→ Exercise details
The required result is every line of the records that includes "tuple".

Saved data entries:
━━━━━━━━━━━━━━━━━━━━━━━━━━━━━━
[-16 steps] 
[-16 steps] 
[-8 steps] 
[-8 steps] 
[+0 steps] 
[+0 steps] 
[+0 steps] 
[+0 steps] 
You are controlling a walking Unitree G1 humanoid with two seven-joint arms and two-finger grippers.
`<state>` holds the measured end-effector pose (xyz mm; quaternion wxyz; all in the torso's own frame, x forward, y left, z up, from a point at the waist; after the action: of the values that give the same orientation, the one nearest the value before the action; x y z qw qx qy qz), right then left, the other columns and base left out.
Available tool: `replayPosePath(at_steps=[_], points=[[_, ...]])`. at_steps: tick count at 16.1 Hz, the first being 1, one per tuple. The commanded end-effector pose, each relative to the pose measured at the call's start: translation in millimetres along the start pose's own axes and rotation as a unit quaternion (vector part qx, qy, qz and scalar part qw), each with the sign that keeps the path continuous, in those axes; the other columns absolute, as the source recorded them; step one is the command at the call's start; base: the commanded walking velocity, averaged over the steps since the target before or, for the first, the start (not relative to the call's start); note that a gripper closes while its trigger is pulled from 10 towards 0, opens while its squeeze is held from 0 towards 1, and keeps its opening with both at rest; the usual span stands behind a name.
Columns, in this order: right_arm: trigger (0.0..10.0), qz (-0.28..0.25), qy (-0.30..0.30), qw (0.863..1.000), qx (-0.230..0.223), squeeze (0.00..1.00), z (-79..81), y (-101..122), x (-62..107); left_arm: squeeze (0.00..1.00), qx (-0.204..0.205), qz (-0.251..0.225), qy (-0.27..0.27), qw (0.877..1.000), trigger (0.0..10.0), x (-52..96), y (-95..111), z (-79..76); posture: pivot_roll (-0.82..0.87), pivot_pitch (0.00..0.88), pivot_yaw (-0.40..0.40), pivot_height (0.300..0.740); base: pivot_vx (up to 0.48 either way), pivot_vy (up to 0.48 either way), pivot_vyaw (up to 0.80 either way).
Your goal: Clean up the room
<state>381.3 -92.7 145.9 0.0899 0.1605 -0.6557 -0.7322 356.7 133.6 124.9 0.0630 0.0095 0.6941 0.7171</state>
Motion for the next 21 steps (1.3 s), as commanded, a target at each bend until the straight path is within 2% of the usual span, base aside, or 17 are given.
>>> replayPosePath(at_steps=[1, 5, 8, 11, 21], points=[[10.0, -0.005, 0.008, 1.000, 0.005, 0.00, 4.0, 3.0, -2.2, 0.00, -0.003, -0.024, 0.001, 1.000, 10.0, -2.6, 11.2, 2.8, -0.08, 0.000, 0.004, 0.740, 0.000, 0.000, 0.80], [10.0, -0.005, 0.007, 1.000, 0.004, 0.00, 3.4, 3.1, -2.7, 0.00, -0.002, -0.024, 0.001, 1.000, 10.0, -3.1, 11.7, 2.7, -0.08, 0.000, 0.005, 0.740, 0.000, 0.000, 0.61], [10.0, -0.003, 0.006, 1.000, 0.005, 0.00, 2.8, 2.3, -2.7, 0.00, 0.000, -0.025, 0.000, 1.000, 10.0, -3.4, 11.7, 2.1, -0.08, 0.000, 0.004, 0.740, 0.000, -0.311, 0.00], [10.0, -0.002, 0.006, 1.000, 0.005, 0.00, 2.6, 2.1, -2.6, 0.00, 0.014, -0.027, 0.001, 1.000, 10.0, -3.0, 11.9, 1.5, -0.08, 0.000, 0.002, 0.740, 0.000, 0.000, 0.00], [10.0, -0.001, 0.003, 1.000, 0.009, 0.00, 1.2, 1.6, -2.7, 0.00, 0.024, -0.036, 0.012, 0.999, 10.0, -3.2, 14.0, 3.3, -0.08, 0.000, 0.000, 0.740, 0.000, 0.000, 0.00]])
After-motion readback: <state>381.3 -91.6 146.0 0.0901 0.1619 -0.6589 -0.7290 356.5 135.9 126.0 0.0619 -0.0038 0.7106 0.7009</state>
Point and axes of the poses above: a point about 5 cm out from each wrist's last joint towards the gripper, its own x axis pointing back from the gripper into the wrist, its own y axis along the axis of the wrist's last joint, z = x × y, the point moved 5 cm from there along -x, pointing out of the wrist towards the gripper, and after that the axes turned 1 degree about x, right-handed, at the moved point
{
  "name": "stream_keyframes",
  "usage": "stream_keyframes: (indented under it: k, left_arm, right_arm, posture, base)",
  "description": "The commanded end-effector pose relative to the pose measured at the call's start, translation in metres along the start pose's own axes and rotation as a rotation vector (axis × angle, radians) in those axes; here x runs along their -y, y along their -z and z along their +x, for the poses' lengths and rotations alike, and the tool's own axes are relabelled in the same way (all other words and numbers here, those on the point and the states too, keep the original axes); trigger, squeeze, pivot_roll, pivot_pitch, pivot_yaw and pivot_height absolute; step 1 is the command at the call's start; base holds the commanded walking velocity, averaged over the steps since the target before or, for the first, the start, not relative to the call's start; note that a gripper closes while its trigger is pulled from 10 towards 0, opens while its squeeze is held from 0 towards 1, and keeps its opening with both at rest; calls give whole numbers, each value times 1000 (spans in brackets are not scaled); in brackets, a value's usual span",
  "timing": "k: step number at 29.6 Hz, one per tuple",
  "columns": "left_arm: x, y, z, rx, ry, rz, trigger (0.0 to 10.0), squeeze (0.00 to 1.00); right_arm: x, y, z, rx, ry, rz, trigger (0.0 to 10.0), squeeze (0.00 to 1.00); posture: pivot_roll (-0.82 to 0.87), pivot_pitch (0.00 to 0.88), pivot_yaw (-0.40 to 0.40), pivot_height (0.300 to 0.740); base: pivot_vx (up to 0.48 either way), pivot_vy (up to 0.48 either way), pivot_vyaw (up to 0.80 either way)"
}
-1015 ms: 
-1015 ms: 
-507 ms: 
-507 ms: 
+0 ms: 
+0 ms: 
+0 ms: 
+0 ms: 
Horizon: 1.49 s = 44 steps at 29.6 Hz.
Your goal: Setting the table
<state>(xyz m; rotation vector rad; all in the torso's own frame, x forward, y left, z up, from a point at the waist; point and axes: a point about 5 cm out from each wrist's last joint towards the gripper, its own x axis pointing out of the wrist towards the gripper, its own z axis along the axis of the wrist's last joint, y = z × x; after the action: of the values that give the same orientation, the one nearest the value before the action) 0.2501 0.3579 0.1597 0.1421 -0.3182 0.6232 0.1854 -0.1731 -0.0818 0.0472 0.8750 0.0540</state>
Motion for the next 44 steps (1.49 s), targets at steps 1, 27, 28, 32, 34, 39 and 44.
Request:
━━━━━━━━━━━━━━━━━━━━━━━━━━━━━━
→ Output for this task
Available tool: `replayPosePath(at_steps=[_], points=[[_, ...]])`. at_steps: tick count at 16.1 Hz, the first being 1, one per tuple. The commanded end-effector pose, each relative to the pose measured at the call's start: translation in millimetres along the start pose's own axes and rotation as a unit quaternion (vector part qx, qy, qz and scalar part qw), each with the sign that keeps the path continuous, in those axes; the other columns absolute, as the source recorded them; step one is the command at the call's start; base: the commanded walking velocity, averaged over the steps since the target before or, for the first, the start (not relative to the call's start); note that a gripper closes while its trigger is pulled from 10 towards 0, opens while its squeeze is held from 0 towards 1, and keeps its opening with both at rest; the usual span stands behind a name.
  "timing": "k: step number at 29.6 Hz, one per tuple",

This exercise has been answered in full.